[Information Boundary: Start]

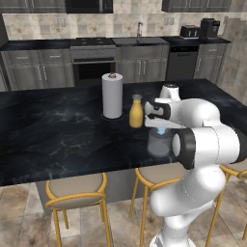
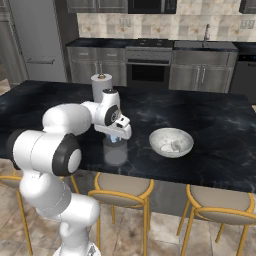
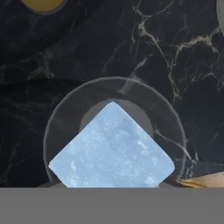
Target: There are two ice cubes in the ice bowl. Place both ice cubes in the glass cup.
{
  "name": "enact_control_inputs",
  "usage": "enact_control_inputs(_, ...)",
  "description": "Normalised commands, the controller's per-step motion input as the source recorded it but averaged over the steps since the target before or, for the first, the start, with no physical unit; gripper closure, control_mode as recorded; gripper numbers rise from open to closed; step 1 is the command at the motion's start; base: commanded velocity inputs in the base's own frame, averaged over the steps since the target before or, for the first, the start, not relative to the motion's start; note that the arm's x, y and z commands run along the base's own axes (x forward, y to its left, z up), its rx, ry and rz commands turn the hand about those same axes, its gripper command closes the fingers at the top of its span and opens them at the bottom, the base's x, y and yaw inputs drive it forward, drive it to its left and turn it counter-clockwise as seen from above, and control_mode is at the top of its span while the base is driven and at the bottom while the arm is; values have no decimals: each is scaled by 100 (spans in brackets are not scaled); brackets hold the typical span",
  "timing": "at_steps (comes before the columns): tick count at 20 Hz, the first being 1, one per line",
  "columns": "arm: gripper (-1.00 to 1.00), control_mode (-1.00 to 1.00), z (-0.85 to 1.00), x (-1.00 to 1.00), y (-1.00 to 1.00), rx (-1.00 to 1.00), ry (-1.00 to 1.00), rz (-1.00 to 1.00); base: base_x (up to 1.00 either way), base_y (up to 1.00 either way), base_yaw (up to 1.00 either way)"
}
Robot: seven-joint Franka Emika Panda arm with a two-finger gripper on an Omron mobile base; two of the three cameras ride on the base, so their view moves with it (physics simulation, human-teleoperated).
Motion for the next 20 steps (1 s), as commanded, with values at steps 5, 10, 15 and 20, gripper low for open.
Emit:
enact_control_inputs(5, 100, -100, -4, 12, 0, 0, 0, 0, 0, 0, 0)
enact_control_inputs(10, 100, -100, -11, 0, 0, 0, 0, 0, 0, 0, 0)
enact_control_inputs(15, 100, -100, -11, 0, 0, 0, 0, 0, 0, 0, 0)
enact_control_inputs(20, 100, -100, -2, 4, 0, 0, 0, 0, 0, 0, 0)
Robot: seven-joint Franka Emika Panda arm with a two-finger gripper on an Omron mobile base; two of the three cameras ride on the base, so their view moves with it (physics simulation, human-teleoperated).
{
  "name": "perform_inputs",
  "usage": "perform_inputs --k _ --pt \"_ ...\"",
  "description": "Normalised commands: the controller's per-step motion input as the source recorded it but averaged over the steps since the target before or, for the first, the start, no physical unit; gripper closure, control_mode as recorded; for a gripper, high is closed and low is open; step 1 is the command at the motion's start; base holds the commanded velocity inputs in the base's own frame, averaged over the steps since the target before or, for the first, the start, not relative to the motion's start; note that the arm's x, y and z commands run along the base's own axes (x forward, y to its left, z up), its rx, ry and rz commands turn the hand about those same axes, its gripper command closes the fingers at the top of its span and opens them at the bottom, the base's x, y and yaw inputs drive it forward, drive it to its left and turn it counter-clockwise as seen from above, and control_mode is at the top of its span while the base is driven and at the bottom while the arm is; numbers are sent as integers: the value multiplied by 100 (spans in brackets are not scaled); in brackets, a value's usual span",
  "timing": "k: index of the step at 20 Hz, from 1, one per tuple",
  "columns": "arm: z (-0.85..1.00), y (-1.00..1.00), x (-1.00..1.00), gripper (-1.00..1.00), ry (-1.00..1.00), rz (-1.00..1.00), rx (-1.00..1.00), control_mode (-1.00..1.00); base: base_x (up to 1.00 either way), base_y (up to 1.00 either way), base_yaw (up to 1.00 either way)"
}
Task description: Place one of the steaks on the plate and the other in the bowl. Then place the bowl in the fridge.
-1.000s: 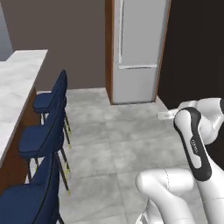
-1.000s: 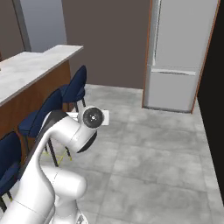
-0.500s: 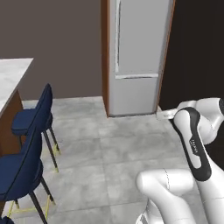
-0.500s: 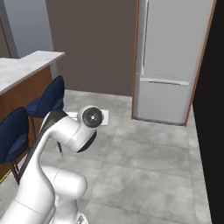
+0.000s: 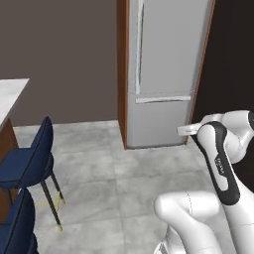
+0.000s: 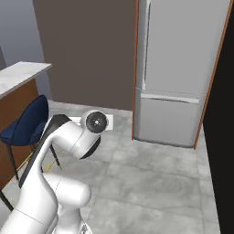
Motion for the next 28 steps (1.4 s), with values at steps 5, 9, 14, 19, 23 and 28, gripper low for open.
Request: perform_inputs --k 5,9,14,19,23,28 --pt "0 0 0 -100 0 0 0 100 100 -13 -2" --pt "0 0 0 -100 0 0 0 100 100 -8 -1" --pt "0 0 0 -100 0 0 0 100 71 0 -5" --pt "0 0 0 -100 0 0 0 100 57 0 -8" --pt "0 0 0 -100 0 0 0 100 56 0 -9" --pt "0 0 0 -100 0 0 0 100 55 0 -9"
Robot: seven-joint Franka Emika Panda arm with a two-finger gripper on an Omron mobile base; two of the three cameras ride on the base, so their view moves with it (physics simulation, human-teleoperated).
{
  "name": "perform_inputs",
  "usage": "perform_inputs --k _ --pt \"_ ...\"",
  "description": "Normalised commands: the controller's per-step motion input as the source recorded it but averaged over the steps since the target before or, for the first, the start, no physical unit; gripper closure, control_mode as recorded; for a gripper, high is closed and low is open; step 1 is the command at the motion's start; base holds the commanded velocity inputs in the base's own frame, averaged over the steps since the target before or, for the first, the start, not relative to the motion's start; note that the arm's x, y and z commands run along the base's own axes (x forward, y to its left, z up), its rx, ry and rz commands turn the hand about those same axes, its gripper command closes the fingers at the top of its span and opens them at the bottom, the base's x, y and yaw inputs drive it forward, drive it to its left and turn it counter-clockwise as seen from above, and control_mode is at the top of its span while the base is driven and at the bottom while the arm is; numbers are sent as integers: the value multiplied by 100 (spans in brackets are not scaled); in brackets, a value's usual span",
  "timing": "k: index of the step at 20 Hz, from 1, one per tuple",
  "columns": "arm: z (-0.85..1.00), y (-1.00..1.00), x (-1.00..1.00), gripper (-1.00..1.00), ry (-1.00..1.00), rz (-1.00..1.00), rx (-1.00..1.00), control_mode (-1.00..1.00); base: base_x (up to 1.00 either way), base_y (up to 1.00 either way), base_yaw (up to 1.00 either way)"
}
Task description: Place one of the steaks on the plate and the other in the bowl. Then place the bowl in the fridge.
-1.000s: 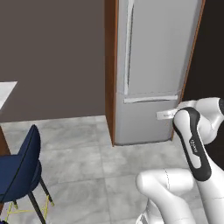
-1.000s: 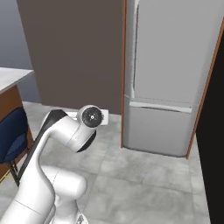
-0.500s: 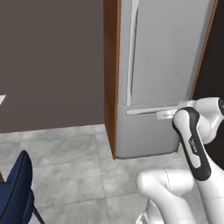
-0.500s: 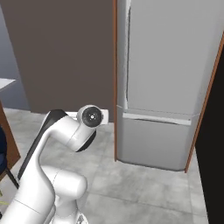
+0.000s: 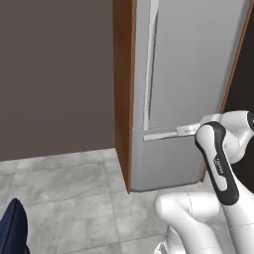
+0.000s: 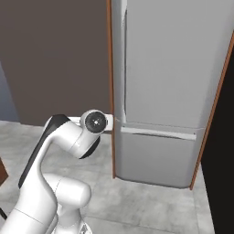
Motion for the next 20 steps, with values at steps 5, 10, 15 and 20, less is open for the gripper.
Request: perform_inputs --k 5,10,15,20 --pt "0 0 0 -100 0 0 0 100 43 0 -10" --pt "0 0 0 -100 0 0 0 100 28 3 -11" --pt "0 0 0 -100 0 0 0 100 22 8 -10" --pt "0 0 0 -100 0 0 0 100 19 12 -8"
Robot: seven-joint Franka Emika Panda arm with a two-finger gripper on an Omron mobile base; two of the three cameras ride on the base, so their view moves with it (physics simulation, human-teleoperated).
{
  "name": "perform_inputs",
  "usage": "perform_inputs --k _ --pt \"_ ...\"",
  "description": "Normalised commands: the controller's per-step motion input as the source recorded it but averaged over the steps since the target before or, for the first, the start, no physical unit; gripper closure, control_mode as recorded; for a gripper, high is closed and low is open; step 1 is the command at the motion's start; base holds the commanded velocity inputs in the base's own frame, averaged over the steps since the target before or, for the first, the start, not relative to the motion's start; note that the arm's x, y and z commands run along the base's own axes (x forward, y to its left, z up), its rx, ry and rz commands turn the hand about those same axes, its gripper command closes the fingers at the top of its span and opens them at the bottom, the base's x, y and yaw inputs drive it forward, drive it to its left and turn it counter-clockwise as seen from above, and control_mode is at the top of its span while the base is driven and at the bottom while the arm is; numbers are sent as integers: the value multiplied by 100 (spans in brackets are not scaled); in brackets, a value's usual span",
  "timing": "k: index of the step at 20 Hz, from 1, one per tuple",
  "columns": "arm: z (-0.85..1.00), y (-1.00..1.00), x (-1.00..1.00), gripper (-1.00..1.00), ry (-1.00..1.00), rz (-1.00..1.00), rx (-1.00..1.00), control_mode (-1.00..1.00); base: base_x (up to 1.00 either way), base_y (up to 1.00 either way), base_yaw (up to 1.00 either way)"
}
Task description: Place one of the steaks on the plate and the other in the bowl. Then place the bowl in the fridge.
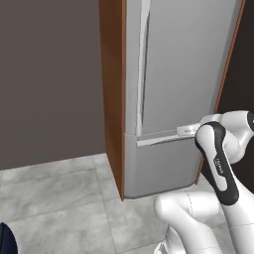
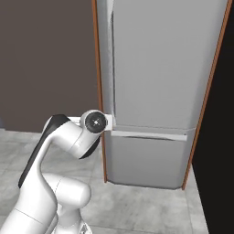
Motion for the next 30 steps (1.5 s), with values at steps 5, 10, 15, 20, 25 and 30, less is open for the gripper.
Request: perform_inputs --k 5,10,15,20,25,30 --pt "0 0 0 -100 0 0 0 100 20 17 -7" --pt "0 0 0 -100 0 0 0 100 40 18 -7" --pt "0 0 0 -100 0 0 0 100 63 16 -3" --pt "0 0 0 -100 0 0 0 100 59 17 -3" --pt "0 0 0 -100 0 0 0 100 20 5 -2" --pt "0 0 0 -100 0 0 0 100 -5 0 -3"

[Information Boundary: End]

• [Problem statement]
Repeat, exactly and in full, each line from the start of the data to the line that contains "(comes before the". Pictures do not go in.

• [Reply to the exercise]
Target: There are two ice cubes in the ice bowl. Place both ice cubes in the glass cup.
{
  "name": "enact_control_inputs",
  "usage": "enact_control_inputs(_, ...)",
  "description": "Normalised commands, the controller's per-step motion input as the source recorded it but averaged over the steps since the target before or, for the first, the start, with no physical unit; gripper closure, control_mode as recorded; gripper numbers rise from open to closed; step 1 is the command at the motion's start; base: commanded velocity inputs in the base's own frame, averaged over the steps since the target before or, for the first, the start, not relative to the motion's start; note that the arm's x, y and z commands run along the base's own axes (x forward, y to its left, z up), its rx, ry and rz commands turn the hand about those same axes, its gripper command closes the fingers at the top of its span and opens them at the bottom, the base's x, y and yaw inputs drive it forward, drive it to its left and turn it counter-clockwise as seen from above, and control_mode is at the top of its span while the base is driven and at the bottom while the arm is; values have no decimals: each is scaled by 100 (spans in brackets are not scaled); brackets hold the typical span",
  "timing": "at_steps (comes before the columns): tick count at 20 Hz, the first being 1, one per line",

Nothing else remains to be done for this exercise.